Hacker News new | past | comments | ask | show | jobs | submit login

> But companies that “crawl” Reddit for data

It's not possible to hide crawling at a large enough scale, right? At some point, certain IPs/user agents will (should be?) hit with CAPTCHAs to be able to have access to content and no amount of user agent/cookie/session/whatever spoofing will get around that, yeah?




IP restrictions are easy to overcome using mobile networks. Basically, mobile networks assigns your device an internal ip and NATs out to a very small pool of ip public addresses. If they block you, they also block a very large chunk of legitimate mobile users. I'm a big ol' dummy when it comes to networking, so I imagine I explained something poorly... so any mobile network nerds feel free to pile on!

Captchas are super easy! There's a gagillion captcha bypass services for every type of captcha. Just snag the captcha token, send it in an API call, and then you get a verified captcha token.

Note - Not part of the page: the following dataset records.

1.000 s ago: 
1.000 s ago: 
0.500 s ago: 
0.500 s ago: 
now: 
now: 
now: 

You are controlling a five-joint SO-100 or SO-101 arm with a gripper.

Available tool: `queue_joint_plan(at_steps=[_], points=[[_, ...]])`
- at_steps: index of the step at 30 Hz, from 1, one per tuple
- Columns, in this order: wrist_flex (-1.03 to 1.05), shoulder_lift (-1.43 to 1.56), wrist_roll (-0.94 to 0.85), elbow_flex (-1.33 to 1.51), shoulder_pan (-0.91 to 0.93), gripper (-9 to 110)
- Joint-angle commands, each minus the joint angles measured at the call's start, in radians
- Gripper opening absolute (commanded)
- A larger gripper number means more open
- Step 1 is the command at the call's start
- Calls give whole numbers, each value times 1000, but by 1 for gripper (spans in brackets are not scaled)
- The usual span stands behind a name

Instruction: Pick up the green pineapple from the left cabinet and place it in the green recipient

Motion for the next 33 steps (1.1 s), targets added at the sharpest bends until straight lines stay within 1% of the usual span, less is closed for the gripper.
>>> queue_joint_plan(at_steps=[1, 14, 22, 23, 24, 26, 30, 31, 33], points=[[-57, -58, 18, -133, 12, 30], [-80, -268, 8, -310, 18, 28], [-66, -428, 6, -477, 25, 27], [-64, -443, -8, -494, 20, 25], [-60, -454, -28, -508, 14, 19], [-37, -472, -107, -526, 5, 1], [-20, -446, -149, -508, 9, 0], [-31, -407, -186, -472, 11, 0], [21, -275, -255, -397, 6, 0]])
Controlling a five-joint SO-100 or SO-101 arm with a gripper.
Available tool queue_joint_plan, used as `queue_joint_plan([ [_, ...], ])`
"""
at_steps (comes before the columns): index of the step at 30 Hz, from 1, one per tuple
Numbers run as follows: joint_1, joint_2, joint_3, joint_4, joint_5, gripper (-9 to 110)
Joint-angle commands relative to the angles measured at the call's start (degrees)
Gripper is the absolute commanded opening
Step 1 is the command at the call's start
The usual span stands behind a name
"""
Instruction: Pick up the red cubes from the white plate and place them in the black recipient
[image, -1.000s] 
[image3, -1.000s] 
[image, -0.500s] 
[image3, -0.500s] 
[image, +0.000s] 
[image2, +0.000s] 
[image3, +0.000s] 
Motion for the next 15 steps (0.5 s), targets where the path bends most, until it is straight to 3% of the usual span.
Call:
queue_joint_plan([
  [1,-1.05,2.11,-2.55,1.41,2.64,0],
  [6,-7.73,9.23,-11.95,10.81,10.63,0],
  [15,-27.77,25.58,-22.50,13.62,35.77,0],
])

See CGNAT for more details about mobile networks. https://en.wikipedia.org/wiki/Carrier-grade_NAT#cite_note-of...

It's pretty much impossible to stop the top 1% of the most dedicated scrapers without affecting end user experience.


> IP restrictions are easy to overcome using mobile networks.

Only if the connection is over IPv4.

The mobile networks were among the first major adopters of IPv6, and most now give each device a unique IPv6 address.


My mobile device (iPhone) relays most traffic through the nearest Akamai datacenter. So they don't get my IP address. And that datacenter has a massive number of IP addresses, which are rotated.


Out of interest how do you know it's being relayed through an Akamai DC? I assume you're talking about private relay which I also use, but I thought cloudflare was the 2nd hop for that?


They're using multiple providers including Fastly, Akamai and Cloudflare: https://www.streamingmediablog.com/2021/06/apple-private-rel...


This is only HTTP and not HTTPS traffic, which most www traffic is these days.


reddits api is ip4 only


Cat & mouse game. If you’re defending against a whitehat business scraping with curl from data center IPs, sure.

Against a less-savory actor using hundreds of IPs from residential proxies/compromised hosts, you’re gonna have a rough time, especially if you’re unwilling or unable to use aggresive fingerprinting or (vomit) CloudFlare. Not to mention CAPTCHAs are generally already a solved problem for scrapers.


Residential proxies are a completely solved problem, for companies that actually lose money to them (e.g. Ticketmaster, whose profit is maximized by blocking third-party scalpers so they can do the scalping themselves)

For companies that make money by having more MAUs, well, yeah, they're going to have a real "rough time" detecting inauthentic traffic


Why is cloudflare vomit-inducing?


While I appreciate it as an irreplaceable tool for countering DDoS, its premise is antithetical to a reliable and open web IMO, and it suffers from the same lack of accessible, customer-facing support as other big tech players. Lazy examples from HN algolia search:

https://news.ycombinator.com/item?id=32912075 https://news.ycombinator.com/item?id=17750801 https://news.ycombinator.com/item?id=22109969 https://news.ycombinator.com/item?id=30764757 https://news.ycombinator.com/item?id=29839960 https://news.ycombinator.com/item?id=22406277 https://news.ycombinator.com/item?id=23897705 https://news.ycombinator.com/item?id=34639212

(Hypocrisy disclaimer: I have sites behind CloudFlare.)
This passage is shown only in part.